INFORMATION SHOWN section start

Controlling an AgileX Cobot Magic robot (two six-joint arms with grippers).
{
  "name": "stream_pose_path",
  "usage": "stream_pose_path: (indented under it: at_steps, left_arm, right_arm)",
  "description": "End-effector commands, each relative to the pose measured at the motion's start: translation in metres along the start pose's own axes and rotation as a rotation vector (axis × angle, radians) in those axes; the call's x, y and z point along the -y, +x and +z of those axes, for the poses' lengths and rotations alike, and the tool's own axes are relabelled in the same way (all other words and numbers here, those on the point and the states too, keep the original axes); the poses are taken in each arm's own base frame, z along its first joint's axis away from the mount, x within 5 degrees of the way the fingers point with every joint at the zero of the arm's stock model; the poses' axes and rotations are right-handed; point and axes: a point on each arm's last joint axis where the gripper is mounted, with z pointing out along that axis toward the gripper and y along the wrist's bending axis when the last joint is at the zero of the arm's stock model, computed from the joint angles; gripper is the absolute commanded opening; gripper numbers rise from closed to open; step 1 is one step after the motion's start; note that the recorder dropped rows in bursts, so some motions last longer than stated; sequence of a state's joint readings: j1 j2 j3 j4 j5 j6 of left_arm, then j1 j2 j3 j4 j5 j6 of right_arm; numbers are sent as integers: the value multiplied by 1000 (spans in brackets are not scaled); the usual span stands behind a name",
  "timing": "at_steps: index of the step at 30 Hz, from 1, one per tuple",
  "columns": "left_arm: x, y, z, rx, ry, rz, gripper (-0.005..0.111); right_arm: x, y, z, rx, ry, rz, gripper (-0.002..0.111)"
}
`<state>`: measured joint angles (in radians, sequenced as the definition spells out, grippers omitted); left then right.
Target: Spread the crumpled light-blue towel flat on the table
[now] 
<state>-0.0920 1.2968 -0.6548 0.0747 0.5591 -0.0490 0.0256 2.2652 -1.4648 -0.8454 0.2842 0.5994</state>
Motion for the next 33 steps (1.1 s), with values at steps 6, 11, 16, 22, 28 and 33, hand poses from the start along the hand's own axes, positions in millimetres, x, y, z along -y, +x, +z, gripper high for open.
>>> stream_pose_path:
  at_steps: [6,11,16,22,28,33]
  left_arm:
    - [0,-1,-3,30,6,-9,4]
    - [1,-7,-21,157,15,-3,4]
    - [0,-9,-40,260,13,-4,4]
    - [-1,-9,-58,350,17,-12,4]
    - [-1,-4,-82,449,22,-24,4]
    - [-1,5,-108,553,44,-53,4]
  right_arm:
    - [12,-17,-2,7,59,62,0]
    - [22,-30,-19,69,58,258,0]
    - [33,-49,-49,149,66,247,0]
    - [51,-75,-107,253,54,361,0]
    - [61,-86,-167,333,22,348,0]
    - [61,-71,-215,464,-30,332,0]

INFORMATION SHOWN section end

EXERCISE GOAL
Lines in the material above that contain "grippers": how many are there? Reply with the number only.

THE ANSWER
2